**TASK GOAL:**
The records are to be copied word for word, and the pictures dropped.

Start of INFORMATION GIVEN

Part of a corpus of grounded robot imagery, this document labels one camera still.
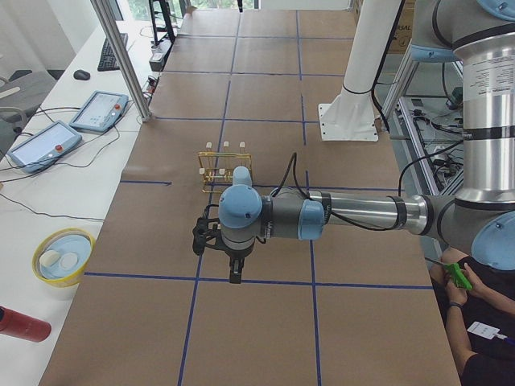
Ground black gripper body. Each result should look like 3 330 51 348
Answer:
225 245 253 284

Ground light blue plastic cup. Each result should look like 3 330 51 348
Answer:
232 166 253 187

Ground yellow bowl with blue plate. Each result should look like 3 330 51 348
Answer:
31 228 96 288

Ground upper teach pendant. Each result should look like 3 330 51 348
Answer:
69 90 129 133

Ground teach pendant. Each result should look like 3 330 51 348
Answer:
7 121 82 174
69 90 129 133

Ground lower teach pendant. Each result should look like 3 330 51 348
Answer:
7 121 82 174

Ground green handheld tool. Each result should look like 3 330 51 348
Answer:
443 263 473 290

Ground red cylinder bottle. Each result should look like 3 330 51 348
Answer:
1 306 52 343

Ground black keyboard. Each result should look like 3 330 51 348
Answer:
97 38 119 72

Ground black computer mouse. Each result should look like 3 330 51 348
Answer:
73 69 91 81

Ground seated person in black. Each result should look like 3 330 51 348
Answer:
429 247 514 385

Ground cardboard box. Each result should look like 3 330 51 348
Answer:
352 0 415 55

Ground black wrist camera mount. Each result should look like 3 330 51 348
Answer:
192 217 225 256

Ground gold wire cup holder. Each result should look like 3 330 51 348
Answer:
198 141 252 194

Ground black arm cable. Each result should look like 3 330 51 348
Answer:
277 138 464 231

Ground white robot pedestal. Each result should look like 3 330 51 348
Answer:
319 0 403 142

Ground aluminium frame post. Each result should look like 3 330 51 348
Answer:
91 0 152 122

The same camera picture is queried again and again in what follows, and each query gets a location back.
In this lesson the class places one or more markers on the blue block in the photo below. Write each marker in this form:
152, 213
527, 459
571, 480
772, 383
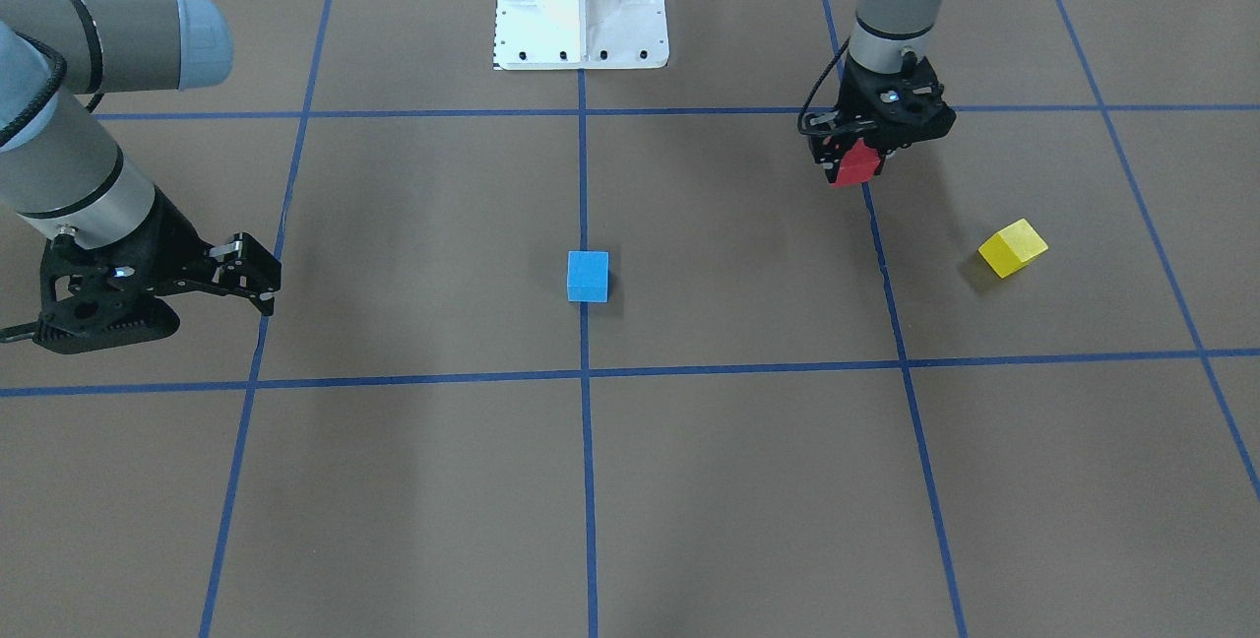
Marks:
588, 276

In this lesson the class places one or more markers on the yellow block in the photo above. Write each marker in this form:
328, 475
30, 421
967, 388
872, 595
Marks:
1012, 248

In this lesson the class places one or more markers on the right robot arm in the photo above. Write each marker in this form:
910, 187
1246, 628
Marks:
61, 171

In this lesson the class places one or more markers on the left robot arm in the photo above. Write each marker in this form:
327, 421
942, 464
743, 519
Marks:
884, 32

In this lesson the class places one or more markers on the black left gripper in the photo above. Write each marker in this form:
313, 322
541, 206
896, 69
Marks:
826, 148

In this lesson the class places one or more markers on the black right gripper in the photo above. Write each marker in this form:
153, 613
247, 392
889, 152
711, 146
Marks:
175, 236

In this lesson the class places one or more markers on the red block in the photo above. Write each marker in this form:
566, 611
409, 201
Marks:
858, 165

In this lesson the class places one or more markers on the white camera pole base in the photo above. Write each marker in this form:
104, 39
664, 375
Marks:
580, 35

End of INFORMATION GIVEN

**ANSWER SECTION:**
Part of a corpus of grounded robot imagery, this document labels one camera still.
Ground black gripper body. Each result should look like 3 330 51 348
Answer:
225 245 253 284

Ground light blue plastic cup. Each result should look like 3 330 51 348
Answer:
232 166 253 187

Ground yellow bowl with blue plate. Each result should look like 3 330 51 348
Answer:
31 228 96 288

Ground upper teach pendant. Each result should look like 3 330 51 348
Answer:
69 90 129 133

Ground teach pendant. Each result should look like 3 330 51 348
Answer:
7 121 82 174
69 90 129 133

Ground lower teach pendant. Each result should look like 3 330 51 348
Answer:
7 121 82 174

Ground green handheld tool. Each result should look like 3 330 51 348
Answer:
443 263 473 290

Ground red cylinder bottle. Each result should look like 3 330 51 348
Answer:
1 306 52 343

Ground black keyboard. Each result should look like 3 330 51 348
Answer:
97 38 119 72

Ground black computer mouse. Each result should look like 3 330 51 348
Answer:
73 69 91 81

Ground seated person in black. Each result should look like 3 330 51 348
Answer:
429 247 514 385

Ground cardboard box. Each result should look like 3 330 51 348
Answer:
352 0 415 55

Ground black wrist camera mount. Each result should look like 3 330 51 348
Answer:
192 217 225 256

Ground gold wire cup holder. Each result should look like 3 330 51 348
Answer:
198 141 252 194

Ground black arm cable. Each result should look like 3 330 51 348
Answer:
277 138 464 231

Ground white robot pedestal. Each result should look like 3 330 51 348
Answer:
319 0 403 142

Ground aluminium frame post. Each result should look like 3 330 51 348
Answer:
91 0 152 122

The same camera picture is queried again and again in what follows, and each query gets a location back.
In this lesson the class places one or more markers on the blue block in the photo below. Write each marker in this form:
152, 213
527, 459
571, 480
772, 383
Marks:
588, 276

In this lesson the class places one or more markers on the yellow block in the photo above. Write each marker in this form:
328, 475
30, 421
967, 388
872, 595
Marks:
1012, 248

In this lesson the class places one or more markers on the right robot arm in the photo above. Write each marker in this form:
910, 187
1246, 628
Marks:
61, 171

In this lesson the class places one or more markers on the left robot arm in the photo above. Write each marker in this form:
327, 421
942, 464
743, 519
Marks:
884, 32

In this lesson the class places one or more markers on the black left gripper in the photo above. Write each marker in this form:
313, 322
541, 206
896, 69
Marks:
826, 148

In this lesson the class places one or more markers on the black right gripper in the photo above. Write each marker in this form:
153, 613
247, 392
889, 152
711, 146
Marks:
175, 236

In this lesson the class places one or more markers on the red block in the photo above. Write each marker in this form:
566, 611
409, 201
Marks:
858, 165

In this lesson the class places one or more markers on the white camera pole base in the photo above. Write each marker in this form:
104, 39
664, 375
Marks:
580, 35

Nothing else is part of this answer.